Foam cell content in neointimal lesions was quantified by counting the number of foam cells per high-power field (×400) in 25 randomly selected fields. The presence of thrombus was defined by the identification of fibrin within the lesion and was graded as either present or absent.
Statistical analysis was performed with commercially available computer software (Statview 4.0, Abacus Concepts, Inc). Data are expressed as mean±SD unless otherwise indicated. Continuous variables were analyzed with either Student’s t test for unpaired data (two groups) or ANOVA (more than two groups). Nominal data were analyzed by χ2 testing. Significance was assigned at P<.05.
All 34 animals (30 on the high-cholesterol diet) underwent carotid artery injury without complications. None exhibited acute occlusion of the injured artery. Four animals died within 4 days: two of shock due to hypothermia, one of infection at the femoral cutdown site, and another of a tracheal abrasion. Two additional animals did not complete the protocol because of technical difficulty in achieving adequate balloon hyperinflations. A total of 28 animals completed the protocol. Four animals exhibited occlusion of the injured vessel, as identified by ultrasound after 48 hours, and underwent a second procedure on the contralateral vessel. Two additional animals exhibited vessel occlusion after 4 weeks, resulting in a total of six of 32 (19%) injured vessels that became occluded. Twenty-six vessels (81%) remained patent and were used for analysis. Of these, 23 were from animals fed cholesterol and three were from animals fed a standard diet.
Serum Cholesterol Levels
Serum cholesterol levels increased markedly after 2 weeks in the minipigs that were fed the atherogenic diet: from 101±22 mg/dL at baseline to 587±235 mg/dL (P<.0001). There was no significant difference in cholesterol level 4 weeks later (540±260 mg/dL, P=.73). Cholesterol levels also did not change throughout the study period in animals that were fed the standard diet (92±37 mg/dL at baseline and 79±26 mg/dL at injury, P=.95).
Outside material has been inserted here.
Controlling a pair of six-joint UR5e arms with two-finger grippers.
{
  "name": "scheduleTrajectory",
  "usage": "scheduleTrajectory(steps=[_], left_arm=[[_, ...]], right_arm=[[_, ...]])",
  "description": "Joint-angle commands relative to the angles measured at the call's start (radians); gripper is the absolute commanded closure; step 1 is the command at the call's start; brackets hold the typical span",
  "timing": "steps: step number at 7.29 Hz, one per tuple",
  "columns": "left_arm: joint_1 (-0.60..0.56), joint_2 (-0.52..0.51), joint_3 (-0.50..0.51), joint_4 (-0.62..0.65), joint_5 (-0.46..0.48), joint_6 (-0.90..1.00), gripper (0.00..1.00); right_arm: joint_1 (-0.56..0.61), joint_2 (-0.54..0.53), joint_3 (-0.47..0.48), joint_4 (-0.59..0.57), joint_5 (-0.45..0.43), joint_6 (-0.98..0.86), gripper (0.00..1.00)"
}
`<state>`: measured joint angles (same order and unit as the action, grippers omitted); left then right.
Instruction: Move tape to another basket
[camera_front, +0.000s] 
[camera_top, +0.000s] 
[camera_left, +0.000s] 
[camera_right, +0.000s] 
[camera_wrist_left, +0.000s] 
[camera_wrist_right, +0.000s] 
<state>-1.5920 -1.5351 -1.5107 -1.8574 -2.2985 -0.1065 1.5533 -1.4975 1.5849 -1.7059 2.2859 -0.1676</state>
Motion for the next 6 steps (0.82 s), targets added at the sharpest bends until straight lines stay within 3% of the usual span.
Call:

Severe mural damage was observed in all balloon-injured vessels, as manifested by disruption and fragmentation of the internal elastic lamina and replacement of medial smooth muscle cells with collagen, a finding consistent with necrosis (Fig 1⇓). Neointimal lesions in cholesterol-fed animals were heterogeneous and composed of foam cells, smooth muscle cells, and areas of thrombus. Some lesions appeared to be organized in tiers, with a fibrous cap, foam cells at the base, and smooth muscle cells and matrix between the cap and the matrix. Lesions appeared as two distinct types on the basis of their overall content of foam cells, ie, foam-cell rich and relatively foam-cell poor (Fig 2⇓). Foam cell–rich lesions (>10 foam cells per high-power field) exhibited foam cells predominantly at their base near the internal elastic lamina and at lesion shoulders (Fig 1⇓). Foam cell–poor lesions (<10 foam cells per high-power field) generally contained abundant smooth muscle cells (Fig 1⇓). The characteristics of foam cell–rich and foam cell–poor lesions are shown in the Table⇓. Neointimal lesions in control animals fed the standard diet were essentially devoid of foam cells and appeared similar to those described previously induced by the same injury technique but without cholesterol feeding.16 19 No intimal thickening or foam cells were observed in the contralateral uninjured carotid arteries from animals fed cholesterol for 6 weeks.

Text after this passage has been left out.